### WHAT THE TASK REQUIRES
When you reach the line containing "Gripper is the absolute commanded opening" in the entries below, begin reproducing lines exactly, and stop once the line containing "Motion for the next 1" is done.
▽
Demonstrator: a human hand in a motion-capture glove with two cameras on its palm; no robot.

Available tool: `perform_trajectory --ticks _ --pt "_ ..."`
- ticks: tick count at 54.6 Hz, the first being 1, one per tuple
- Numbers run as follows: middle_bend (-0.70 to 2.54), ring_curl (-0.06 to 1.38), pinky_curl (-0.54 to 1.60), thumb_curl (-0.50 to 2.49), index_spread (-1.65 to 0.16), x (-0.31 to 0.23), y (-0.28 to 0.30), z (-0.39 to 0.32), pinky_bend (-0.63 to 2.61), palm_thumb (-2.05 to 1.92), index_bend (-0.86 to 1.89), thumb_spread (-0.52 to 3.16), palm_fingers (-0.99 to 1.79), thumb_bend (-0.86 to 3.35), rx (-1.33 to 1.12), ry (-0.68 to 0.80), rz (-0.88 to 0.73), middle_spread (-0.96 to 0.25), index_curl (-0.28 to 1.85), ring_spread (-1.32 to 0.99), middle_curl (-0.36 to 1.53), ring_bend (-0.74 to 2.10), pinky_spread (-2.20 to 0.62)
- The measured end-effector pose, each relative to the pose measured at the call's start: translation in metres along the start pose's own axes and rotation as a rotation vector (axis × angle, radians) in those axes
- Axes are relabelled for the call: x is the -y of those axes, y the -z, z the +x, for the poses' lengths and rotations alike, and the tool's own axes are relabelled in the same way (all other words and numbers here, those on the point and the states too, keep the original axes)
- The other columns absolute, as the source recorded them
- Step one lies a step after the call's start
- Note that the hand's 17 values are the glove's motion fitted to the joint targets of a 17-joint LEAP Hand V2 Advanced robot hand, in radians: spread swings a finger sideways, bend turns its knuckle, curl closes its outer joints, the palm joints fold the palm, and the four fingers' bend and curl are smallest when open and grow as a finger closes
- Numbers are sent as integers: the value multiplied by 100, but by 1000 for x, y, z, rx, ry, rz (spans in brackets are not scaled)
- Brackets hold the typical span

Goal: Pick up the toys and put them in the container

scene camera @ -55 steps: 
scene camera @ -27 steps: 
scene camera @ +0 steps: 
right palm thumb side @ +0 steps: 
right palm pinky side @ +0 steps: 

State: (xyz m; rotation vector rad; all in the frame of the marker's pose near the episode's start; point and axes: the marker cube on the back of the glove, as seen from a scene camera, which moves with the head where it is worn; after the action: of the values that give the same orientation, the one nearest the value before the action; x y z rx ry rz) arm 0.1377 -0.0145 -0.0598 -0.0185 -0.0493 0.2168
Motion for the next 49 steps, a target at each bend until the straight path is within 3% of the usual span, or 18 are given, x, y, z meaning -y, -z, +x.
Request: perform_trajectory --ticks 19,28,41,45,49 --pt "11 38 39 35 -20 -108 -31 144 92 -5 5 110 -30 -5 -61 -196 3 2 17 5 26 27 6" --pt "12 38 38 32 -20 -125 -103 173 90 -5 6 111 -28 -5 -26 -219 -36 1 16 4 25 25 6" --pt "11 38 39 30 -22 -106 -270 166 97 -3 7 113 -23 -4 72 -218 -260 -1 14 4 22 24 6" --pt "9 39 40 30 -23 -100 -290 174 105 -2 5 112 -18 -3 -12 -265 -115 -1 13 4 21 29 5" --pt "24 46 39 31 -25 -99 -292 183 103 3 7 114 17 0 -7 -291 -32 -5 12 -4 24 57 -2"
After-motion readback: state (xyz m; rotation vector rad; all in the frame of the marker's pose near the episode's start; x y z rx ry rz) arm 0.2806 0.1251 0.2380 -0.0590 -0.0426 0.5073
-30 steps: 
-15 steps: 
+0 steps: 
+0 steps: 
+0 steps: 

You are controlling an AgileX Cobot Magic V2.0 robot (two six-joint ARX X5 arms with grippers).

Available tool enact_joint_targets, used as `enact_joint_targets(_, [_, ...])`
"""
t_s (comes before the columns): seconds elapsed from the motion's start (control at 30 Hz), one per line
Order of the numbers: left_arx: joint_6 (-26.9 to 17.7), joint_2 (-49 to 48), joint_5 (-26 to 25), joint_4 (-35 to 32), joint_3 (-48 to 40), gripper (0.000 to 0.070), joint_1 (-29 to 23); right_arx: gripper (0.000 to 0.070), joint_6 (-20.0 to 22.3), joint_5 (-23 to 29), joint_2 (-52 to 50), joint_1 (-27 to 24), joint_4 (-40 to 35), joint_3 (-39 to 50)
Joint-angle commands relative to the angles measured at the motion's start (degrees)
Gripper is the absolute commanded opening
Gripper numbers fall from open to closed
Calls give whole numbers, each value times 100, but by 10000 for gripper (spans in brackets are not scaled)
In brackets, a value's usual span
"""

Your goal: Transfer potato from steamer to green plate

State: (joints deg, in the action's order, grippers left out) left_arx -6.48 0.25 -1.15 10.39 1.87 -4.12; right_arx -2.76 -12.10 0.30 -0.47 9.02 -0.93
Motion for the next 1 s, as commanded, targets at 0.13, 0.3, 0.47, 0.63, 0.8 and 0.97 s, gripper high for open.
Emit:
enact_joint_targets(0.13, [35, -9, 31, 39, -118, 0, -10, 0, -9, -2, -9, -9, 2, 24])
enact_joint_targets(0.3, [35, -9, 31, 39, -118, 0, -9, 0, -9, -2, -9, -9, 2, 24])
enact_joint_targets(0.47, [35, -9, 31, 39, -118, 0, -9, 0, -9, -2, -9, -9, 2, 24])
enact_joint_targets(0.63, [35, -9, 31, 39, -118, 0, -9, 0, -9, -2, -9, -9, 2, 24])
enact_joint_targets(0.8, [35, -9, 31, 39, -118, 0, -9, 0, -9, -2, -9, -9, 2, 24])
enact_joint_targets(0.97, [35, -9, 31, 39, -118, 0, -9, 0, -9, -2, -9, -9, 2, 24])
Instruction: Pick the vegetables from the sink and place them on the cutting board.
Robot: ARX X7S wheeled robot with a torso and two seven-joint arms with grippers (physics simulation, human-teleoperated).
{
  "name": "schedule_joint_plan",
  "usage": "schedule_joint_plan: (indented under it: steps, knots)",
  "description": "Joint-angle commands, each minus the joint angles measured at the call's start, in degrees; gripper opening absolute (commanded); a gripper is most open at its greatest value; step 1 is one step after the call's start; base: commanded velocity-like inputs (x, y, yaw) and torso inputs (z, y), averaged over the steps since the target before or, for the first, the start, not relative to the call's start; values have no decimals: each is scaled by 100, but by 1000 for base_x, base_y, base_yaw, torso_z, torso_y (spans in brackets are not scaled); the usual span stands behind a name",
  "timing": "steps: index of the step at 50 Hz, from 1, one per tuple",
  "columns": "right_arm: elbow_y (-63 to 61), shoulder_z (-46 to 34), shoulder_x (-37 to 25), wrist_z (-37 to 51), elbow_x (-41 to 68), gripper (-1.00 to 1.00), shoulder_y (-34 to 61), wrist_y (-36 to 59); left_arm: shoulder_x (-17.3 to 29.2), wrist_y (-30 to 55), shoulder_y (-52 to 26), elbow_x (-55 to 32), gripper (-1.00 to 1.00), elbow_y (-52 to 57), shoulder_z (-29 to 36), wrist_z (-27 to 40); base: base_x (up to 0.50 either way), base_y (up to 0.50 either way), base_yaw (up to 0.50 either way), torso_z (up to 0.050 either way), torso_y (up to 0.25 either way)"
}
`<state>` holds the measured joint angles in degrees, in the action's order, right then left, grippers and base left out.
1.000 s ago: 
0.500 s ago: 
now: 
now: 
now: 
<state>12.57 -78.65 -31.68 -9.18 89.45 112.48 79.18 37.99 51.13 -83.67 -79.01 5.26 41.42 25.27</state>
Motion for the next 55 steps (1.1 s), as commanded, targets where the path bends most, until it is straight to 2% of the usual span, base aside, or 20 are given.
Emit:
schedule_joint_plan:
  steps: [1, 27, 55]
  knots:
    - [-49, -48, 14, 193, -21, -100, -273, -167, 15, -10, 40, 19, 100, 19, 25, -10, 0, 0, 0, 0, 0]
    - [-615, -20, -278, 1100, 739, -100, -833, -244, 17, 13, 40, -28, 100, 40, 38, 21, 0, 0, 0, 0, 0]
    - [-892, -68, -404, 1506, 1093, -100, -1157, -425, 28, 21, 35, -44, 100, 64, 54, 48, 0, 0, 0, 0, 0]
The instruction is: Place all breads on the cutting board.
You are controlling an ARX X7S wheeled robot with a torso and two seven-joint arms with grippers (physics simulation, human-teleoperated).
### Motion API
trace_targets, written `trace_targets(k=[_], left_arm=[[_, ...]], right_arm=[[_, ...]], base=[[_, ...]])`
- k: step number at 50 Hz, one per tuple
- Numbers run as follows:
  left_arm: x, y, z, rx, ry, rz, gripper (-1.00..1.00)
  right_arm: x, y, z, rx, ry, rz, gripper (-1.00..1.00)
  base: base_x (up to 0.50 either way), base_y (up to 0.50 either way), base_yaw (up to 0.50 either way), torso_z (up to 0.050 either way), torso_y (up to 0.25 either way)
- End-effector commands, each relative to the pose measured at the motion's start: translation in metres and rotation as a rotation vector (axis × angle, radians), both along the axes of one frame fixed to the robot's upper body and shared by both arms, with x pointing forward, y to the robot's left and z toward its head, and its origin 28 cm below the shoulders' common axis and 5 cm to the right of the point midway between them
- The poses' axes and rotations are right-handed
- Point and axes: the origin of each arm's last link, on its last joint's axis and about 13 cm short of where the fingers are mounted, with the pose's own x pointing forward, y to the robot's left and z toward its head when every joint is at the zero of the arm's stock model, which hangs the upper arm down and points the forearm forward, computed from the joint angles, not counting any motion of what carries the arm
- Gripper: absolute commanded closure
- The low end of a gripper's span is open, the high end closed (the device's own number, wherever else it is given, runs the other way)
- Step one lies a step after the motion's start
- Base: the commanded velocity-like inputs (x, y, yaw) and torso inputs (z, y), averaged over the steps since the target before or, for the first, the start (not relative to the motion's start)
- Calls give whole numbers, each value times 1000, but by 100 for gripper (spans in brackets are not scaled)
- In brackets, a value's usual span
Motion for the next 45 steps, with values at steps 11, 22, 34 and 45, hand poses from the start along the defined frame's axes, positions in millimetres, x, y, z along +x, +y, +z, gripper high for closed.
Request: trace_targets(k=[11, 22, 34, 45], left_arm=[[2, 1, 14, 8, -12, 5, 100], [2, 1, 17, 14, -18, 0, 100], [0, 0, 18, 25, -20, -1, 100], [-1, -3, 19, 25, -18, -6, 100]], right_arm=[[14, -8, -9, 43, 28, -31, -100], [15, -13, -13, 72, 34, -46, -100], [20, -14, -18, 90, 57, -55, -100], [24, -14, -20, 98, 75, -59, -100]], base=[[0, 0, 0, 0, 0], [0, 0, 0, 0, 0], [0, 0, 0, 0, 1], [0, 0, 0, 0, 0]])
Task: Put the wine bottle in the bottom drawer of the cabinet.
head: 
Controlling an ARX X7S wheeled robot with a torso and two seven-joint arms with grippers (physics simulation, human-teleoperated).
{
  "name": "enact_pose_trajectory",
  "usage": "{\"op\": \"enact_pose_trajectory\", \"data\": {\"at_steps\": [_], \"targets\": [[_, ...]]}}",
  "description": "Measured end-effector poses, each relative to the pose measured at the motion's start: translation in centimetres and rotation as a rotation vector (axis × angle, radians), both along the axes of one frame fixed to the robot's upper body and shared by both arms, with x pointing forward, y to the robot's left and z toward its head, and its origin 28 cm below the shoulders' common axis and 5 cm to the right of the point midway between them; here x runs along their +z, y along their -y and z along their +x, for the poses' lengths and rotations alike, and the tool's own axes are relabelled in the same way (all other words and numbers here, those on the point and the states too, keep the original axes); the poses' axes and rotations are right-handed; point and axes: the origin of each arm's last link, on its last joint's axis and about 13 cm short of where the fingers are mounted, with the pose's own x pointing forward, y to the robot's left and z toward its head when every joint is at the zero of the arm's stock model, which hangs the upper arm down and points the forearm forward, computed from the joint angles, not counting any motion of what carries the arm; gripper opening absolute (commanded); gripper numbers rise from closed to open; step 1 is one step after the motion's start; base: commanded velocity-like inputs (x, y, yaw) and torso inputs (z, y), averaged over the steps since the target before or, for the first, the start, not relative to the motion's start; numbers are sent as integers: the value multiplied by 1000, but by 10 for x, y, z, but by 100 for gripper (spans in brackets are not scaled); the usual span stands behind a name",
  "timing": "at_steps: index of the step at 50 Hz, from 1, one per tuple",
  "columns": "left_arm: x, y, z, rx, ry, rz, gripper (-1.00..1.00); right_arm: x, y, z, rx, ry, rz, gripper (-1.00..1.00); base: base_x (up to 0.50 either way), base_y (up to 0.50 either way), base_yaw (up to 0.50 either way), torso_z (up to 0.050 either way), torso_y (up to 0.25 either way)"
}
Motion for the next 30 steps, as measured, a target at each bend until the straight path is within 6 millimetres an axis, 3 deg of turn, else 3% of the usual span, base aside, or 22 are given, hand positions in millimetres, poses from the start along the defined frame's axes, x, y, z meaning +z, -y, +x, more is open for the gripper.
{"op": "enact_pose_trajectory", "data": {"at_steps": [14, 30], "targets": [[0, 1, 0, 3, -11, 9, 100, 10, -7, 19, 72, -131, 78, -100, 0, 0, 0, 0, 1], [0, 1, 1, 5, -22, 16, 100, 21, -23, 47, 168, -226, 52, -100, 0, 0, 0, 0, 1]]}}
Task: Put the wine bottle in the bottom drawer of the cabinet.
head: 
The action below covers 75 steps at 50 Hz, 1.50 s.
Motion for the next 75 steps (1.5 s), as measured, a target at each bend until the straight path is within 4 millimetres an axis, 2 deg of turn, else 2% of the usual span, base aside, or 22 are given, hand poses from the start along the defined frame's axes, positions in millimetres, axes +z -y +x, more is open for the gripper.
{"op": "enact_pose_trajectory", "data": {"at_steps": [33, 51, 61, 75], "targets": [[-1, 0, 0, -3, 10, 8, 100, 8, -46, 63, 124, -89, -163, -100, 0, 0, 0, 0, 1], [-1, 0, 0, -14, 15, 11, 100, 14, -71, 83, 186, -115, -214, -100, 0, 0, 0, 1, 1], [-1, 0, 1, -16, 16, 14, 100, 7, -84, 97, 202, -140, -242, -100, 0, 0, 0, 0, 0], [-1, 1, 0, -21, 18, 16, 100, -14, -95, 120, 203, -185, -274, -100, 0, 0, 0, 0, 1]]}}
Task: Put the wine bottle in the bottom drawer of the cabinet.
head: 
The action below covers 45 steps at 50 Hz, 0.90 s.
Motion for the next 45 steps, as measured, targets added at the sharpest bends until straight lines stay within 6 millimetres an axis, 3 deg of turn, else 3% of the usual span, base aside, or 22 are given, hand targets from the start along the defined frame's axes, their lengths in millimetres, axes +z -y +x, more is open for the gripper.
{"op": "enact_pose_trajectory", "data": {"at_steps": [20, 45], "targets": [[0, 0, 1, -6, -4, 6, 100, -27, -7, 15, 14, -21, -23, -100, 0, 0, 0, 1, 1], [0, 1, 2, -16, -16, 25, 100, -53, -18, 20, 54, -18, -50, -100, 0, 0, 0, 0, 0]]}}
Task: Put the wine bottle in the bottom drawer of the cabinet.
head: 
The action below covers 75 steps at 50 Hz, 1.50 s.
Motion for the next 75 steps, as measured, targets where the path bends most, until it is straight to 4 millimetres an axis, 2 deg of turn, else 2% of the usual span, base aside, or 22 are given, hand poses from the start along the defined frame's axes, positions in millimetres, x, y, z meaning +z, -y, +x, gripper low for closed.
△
### ANSWER BOX
Gripper is the absolute commanded opening
Gripper numbers fall from open to closed
Calls give whole numbers, each value times 100, but by 10000 for gripper (spans in brackets are not scaled)
In brackets, a value's usual span
"""

Your goal: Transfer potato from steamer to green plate

State: (joints deg, in the action's order, grippers left out) left_arx -6.48 0.25 -1.15 10.39 1.87 -4.12; right_arx -2.76 -12.10 0.30 -0.47 9.02 -0.93
Motion for the next 1 s, as commanded, targets at 0.13, 0.3, 0.47, 0.63, 0.8 and 0.97 s, gripper high for open.

The answer to this exercise is complete.